Would you reproduce the data below exactly, please, leaving out its images?

Records from a data source
_____

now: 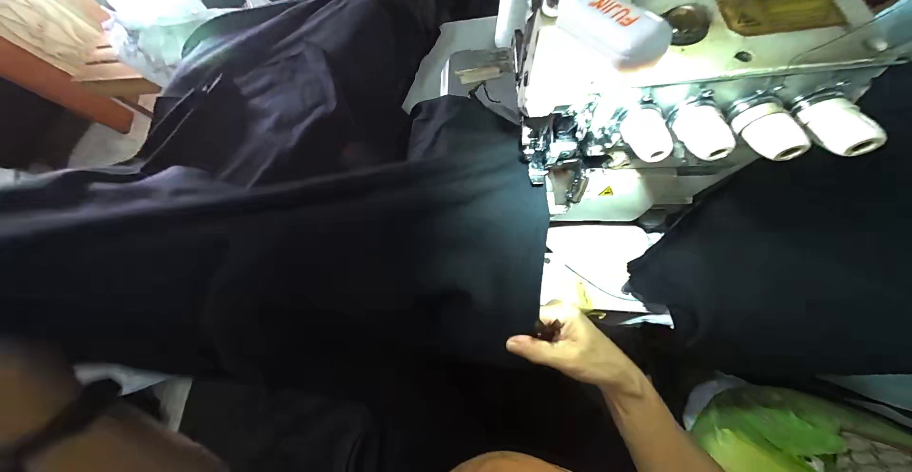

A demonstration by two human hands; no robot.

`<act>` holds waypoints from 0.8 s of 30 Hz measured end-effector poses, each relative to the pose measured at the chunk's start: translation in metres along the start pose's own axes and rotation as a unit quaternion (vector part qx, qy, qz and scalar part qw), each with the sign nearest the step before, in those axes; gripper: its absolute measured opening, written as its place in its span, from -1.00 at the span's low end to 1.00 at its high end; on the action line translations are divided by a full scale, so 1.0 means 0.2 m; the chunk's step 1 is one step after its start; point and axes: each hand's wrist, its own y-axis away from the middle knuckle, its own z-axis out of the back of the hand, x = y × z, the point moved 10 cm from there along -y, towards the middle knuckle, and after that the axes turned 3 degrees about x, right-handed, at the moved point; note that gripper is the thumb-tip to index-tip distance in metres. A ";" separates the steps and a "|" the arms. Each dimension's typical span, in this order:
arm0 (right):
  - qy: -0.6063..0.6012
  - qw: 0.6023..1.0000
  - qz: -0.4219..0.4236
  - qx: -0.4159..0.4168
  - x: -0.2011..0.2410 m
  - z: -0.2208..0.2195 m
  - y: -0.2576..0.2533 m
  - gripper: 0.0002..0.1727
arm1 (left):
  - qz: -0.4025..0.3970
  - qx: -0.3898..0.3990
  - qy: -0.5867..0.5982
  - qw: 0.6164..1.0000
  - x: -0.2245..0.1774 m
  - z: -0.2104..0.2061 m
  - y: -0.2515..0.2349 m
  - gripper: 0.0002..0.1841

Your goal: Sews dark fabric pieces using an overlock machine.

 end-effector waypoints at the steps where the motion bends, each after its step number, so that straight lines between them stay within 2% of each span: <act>1: -0.031 0.999 0.001 -0.004 -0.02 -0.03 0.02 -0.74 | -0.051 0.053 0.006 0.997 -0.15 -0.13 -0.02 -0.71; 3: -0.080 0.996 -0.004 -0.034 -0.07 -0.05 0.04 -0.79 | -0.147 0.129 -0.028 0.980 -0.40 -0.36 0.03 -0.47; 4: -0.085 0.995 -0.003 -0.058 -0.08 -0.04 0.04 -0.79 | -0.192 0.170 -0.036 0.966 -0.52 -0.48 0.14 -0.43; 6: -0.036 0.995 0.017 -0.095 -0.07 -0.03 0.05 -0.77 | -0.281 0.265 0.016 0.922 -0.72 -0.73 0.55 -0.49; 8: 0.059 0.992 0.072 -0.084 0.01 -0.05 0.05 -0.73 | -0.325 0.381 0.053 0.864 -0.73 -0.97 1.05 -0.49; 10: 0.112 0.986 0.111 -0.052 0.07 -0.06 0.05 -0.69 | -0.370 0.394 -0.033 0.841 -0.65 -1.14 1.38 -0.57; 12: 0.131 0.984 0.118 -0.022 0.08 -0.05 0.06 -0.66 | -0.348 0.370 -0.054 0.860 -0.56 -1.18 1.39 -0.70; 14: 0.116 0.988 0.092 -0.035 0.05 0.00 0.07 -0.66 | -0.340 0.311 -0.005 0.888 -0.60 -1.06 1.28 -0.76; 15: 0.104 0.990 0.072 -0.061 0.02 0.03 0.07 -0.65 | -0.355 0.285 0.027 0.890 -0.67 -0.96 1.25 -0.75; 16: 0.092 0.991 0.057 -0.084 0.00 0.05 0.08 -0.62 | -0.379 0.281 0.054 0.880 -0.75 -0.87 1.25 -0.68; 17: 0.073 0.992 0.055 -0.089 -0.02 0.06 0.09 -0.59 | -0.406 0.314 0.072 0.856 -0.83 -0.81 1.30 -0.59; 19: 0.042 0.994 0.077 -0.068 -0.01 0.04 0.09 -0.58 | -0.450 0.413 0.106 0.785 -0.90 -0.81 1.45 -0.65; 20: 0.037 0.994 0.080 -0.070 0.00 0.05 0.09 -0.60 | -0.475 0.435 0.098 0.758 -0.89 -0.86 1.51 -0.70; 22: 0.034 0.991 0.049 -0.118 -0.01 0.09 0.08 -0.59 | -0.513 0.432 0.082 0.738 -0.86 -0.97 1.55 -0.74; 24: 0.016 0.986 0.023 -0.166 -0.02 0.14 0.04 -0.63 | -0.532 0.409 0.077 0.738 -0.89 -1.03 1.54 -0.77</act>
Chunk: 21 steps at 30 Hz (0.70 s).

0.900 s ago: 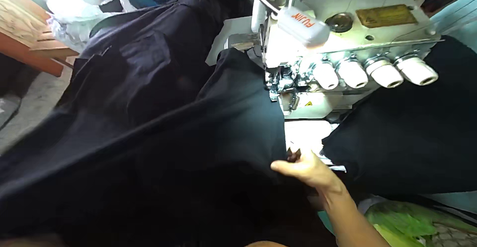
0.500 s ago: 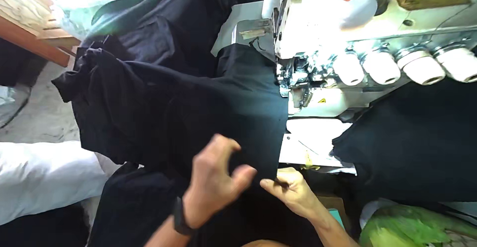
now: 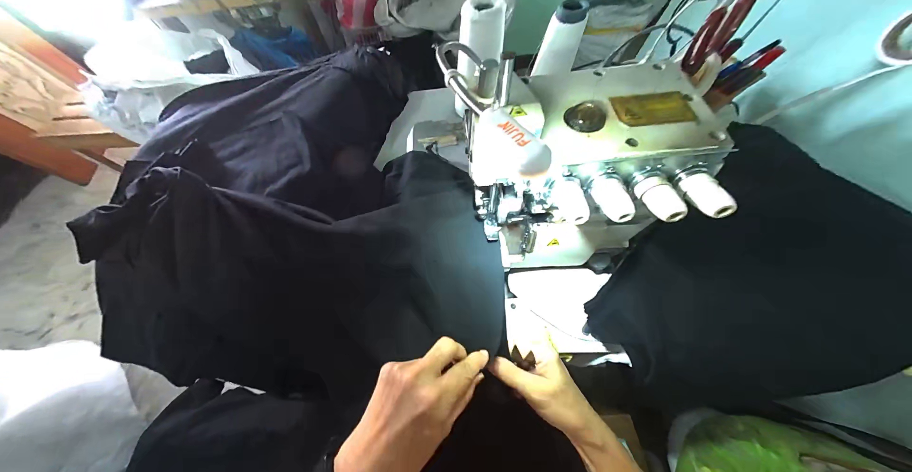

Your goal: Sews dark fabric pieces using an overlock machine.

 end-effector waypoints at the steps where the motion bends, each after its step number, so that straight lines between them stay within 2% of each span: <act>1: -0.012 1.000 -0.005 -0.020 0.01 0.02 -0.03 -0.71 | -0.004 -0.010 -0.008 1.000 0.00 0.01 -0.03 -0.78; 4: -0.036 0.997 0.006 -0.069 0.05 0.06 -0.12 -0.82 | 0.004 -0.030 -0.049 0.998 0.00 0.03 -0.16 -0.78; 6: -0.048 0.994 0.006 -0.101 0.07 0.07 -0.18 -0.74 | 0.026 -0.033 -0.089 0.995 0.01 0.04 -0.24 -0.77; 11: -0.051 0.988 0.022 -0.147 0.12 0.08 -0.26 -0.72 | 0.067 -0.094 -0.134 0.984 0.03 0.02 -0.35 -0.80; 14: -0.014 0.986 0.056 -0.158 0.16 0.09 -0.25 -0.71 | 0.101 -0.122 -0.128 0.979 0.00 -0.01 -0.28 -0.83; 18: 0.084 0.984 0.125 -0.094 0.24 0.05 -0.21 -0.64 | 0.167 -0.118 -0.056 0.977 0.07 -0.01 -0.05 -0.80; 21: 0.060 0.980 0.172 -0.078 0.21 0.03 -0.16 -0.58 | 0.129 -0.168 0.023 0.977 0.08 0.07 0.00 -0.78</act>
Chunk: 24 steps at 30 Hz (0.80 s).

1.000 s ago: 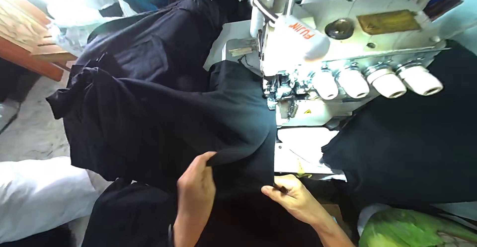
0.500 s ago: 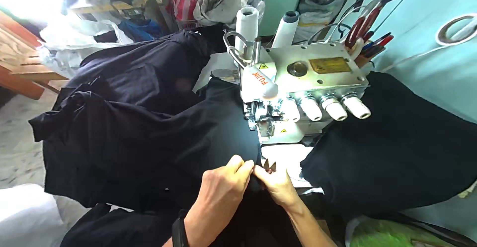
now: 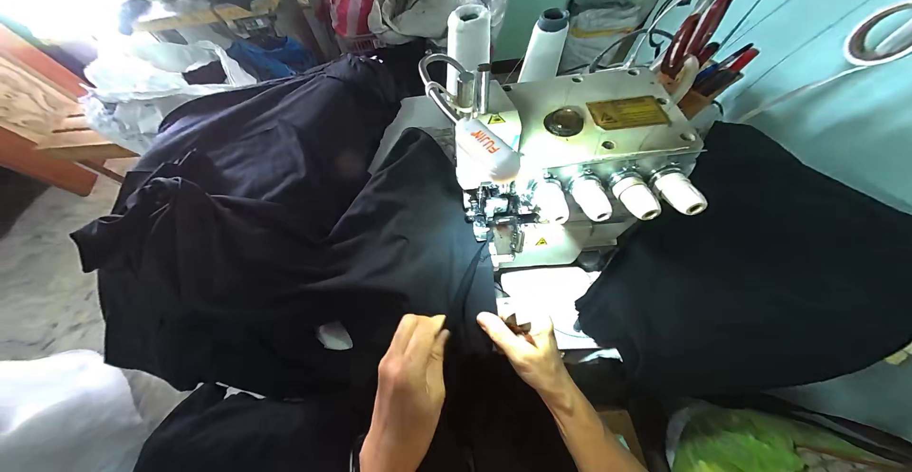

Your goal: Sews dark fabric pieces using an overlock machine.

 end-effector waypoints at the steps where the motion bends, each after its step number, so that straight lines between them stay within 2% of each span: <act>1: -0.006 1.000 0.005 -0.005 -0.01 0.00 0.01 -0.59 | -0.020 0.006 0.005 1.000 -0.04 0.02 -0.01 -0.77; 4: -0.018 1.000 -0.002 -0.018 -0.04 0.01 0.01 -0.59 | -0.060 0.052 -0.041 0.996 -0.13 0.00 -0.07 -0.79; 8: -0.024 0.999 -0.018 -0.034 -0.05 0.01 -0.02 -0.57 | -0.072 0.082 -0.125 0.986 -0.12 -0.09 -0.19 -0.78; 13: -0.025 0.998 -0.022 -0.053 -0.04 0.01 -0.03 -0.57 | -0.065 0.059 -0.173 0.981 -0.14 -0.14 -0.30 -0.79; 17: -0.009 0.998 -0.012 -0.066 -0.01 0.01 -0.01 -0.58 | -0.062 0.047 -0.188 0.979 -0.16 -0.15 -0.28 -0.81; 21: 0.078 0.996 0.034 -0.027 0.06 0.00 0.01 -0.59 | -0.027 0.046 -0.183 0.982 -0.14 -0.11 -0.16 -0.84; 24: 0.109 0.991 0.053 0.058 0.15 -0.05 0.06 -0.52 | 0.012 0.062 -0.193 0.979 -0.05 -0.10 -0.07 -0.85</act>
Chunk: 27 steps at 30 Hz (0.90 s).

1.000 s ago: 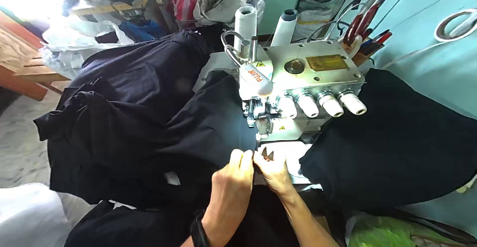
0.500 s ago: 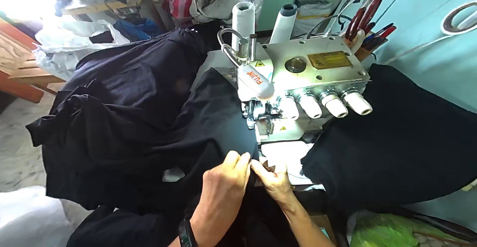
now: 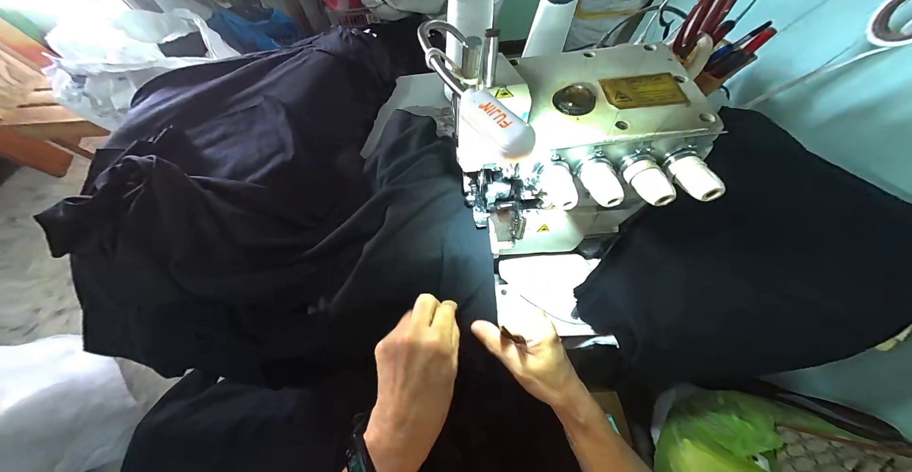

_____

#### Result of this exercise:
now: 

A demonstration by two human hands; no robot.

`<act>` holds waypoints from 0.8 s of 30 Hz measured end-effector poses, each relative to the pose measured at the chunk's start: translation in metres along the start pose's own axes and rotation as a unit quaternion (vector part qx, qy, qz and scalar part qw), each with the sign nearest the step before, in those axes; gripper: its absolute measured opening, written as its place in its span, from -1.00 at the span's low end to 1.00 at its high end; on the action line translations are divided by a full scale, so 1.0 means 0.2 m; the chunk's step 1 is one step after its start; point and axes: each hand's wrist, its own y-axis away from the middle knuckle, its own z-axis out of the back of the hand, x = y × z, the point moved 10 cm from there along -y, towards the middle knuckle, and after that the axes turned 3 degrees about x, right-handed, at the moved point; note that gripper is the thumb-tip to index-tip distance in metres. A ";" separates the steps and a "|" the arms. Each dimension's typical span, in this order:
arm0 (right):
  - qy: -0.6063..0.6012
  - qw: 0.6023..1.0000
  - qz: -0.4219..0.4236
  - qx: -0.4159..0.4168
  - x: -0.2011..0.2410 m
  - z: -0.2208..0.2195 m
  - y: -0.2576..0.2533 m
  - gripper: 0.0002..0.1727
arm1 (left):
  - qz: -0.4025..0.3970
  - qx: -0.3898..0.3990
  - qy: -0.5867..0.5982
  - qw: 0.6164..1.0000
  - x: -0.2245..0.1774 m
  - z: -0.2104..0.2061 m
  - y: -0.2515..0.2349 m
  - gripper: 0.0002..0.1841

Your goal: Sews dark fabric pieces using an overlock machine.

 end-effector waypoints at the steps where the motion bends, each after its step number, so that straight lines between them stay within 2% of each span: <act>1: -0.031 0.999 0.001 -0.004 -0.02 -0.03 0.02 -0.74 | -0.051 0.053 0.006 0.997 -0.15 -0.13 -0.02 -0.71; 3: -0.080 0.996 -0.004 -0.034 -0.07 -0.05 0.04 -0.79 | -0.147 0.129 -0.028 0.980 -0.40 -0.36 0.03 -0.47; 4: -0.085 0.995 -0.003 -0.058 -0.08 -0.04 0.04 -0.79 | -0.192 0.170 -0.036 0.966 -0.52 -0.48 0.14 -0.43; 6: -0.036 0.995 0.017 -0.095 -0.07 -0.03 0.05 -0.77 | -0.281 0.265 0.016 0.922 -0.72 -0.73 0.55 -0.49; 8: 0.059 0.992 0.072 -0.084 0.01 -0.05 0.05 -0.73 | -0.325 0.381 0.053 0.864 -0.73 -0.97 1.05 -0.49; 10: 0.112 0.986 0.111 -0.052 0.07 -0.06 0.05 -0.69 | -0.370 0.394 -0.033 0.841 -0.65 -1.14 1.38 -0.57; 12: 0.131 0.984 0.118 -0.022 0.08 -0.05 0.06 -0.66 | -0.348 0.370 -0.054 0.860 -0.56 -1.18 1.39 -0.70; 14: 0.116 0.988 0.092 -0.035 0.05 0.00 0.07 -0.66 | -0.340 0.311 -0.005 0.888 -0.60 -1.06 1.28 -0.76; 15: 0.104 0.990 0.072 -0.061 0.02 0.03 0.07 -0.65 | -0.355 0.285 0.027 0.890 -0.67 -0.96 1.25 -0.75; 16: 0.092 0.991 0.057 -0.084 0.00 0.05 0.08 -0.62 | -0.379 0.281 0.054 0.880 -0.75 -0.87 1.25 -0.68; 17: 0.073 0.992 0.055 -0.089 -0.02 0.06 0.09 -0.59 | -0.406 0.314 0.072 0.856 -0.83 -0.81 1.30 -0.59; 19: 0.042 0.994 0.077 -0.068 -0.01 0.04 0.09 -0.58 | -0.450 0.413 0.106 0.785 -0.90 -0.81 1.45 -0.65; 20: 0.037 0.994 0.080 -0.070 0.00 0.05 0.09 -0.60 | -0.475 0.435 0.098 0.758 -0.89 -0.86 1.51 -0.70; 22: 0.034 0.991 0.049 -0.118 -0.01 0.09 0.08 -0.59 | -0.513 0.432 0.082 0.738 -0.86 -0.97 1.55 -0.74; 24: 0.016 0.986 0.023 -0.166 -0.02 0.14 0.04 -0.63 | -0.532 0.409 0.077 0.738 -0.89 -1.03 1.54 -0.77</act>
Chunk: 21 steps at 30 Hz (0.70 s).

0.900 s ago: 
0.500 s ago: 
now: 

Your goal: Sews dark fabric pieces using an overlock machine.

 end-effector waypoints at the steps where the motion bends, each after its step number, so that straight lines between them stay within 2% of each span: <act>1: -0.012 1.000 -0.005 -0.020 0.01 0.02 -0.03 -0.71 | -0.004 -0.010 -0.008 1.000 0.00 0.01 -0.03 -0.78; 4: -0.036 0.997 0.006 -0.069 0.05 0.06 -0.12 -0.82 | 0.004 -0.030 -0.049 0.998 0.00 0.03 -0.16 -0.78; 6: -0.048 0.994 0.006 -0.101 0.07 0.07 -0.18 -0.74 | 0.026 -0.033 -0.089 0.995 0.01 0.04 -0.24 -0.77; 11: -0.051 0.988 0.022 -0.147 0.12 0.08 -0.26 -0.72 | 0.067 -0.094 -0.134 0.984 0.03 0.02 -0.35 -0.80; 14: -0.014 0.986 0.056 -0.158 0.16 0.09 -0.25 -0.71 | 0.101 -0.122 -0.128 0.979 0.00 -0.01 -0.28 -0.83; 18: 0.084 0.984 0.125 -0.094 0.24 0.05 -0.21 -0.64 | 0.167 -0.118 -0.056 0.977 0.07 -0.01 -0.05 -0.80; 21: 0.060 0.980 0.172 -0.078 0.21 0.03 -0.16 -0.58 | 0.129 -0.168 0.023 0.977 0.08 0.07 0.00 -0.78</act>
Chunk: 24 steps at 30 Hz (0.80 s).

1.000 s ago: 
0.500 s ago: 
now: 

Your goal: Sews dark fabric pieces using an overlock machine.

 end-effector waypoints at the steps where the motion bends, each after its step number, so that straight lines between them stay within 2% of each span: <act>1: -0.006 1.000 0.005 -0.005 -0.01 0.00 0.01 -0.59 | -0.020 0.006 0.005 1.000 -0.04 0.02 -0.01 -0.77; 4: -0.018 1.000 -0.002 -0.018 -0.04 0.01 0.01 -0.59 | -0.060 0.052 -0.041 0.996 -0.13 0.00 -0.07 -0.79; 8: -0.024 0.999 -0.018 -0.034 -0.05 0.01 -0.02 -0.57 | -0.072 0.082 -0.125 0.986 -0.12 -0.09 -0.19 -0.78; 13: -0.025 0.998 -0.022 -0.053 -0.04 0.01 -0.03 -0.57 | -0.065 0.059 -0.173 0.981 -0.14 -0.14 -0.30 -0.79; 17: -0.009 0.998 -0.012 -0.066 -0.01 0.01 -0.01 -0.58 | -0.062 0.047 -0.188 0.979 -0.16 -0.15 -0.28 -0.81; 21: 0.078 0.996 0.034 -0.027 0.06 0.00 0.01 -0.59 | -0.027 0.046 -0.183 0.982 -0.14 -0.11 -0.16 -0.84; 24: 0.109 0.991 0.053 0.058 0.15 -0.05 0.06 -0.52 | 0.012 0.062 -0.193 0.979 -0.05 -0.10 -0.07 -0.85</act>
Chunk: 27 steps at 30 Hz (0.90 s).

1.000 s ago: 
0.500 s ago: 
now: 

The exercise requires no additional output.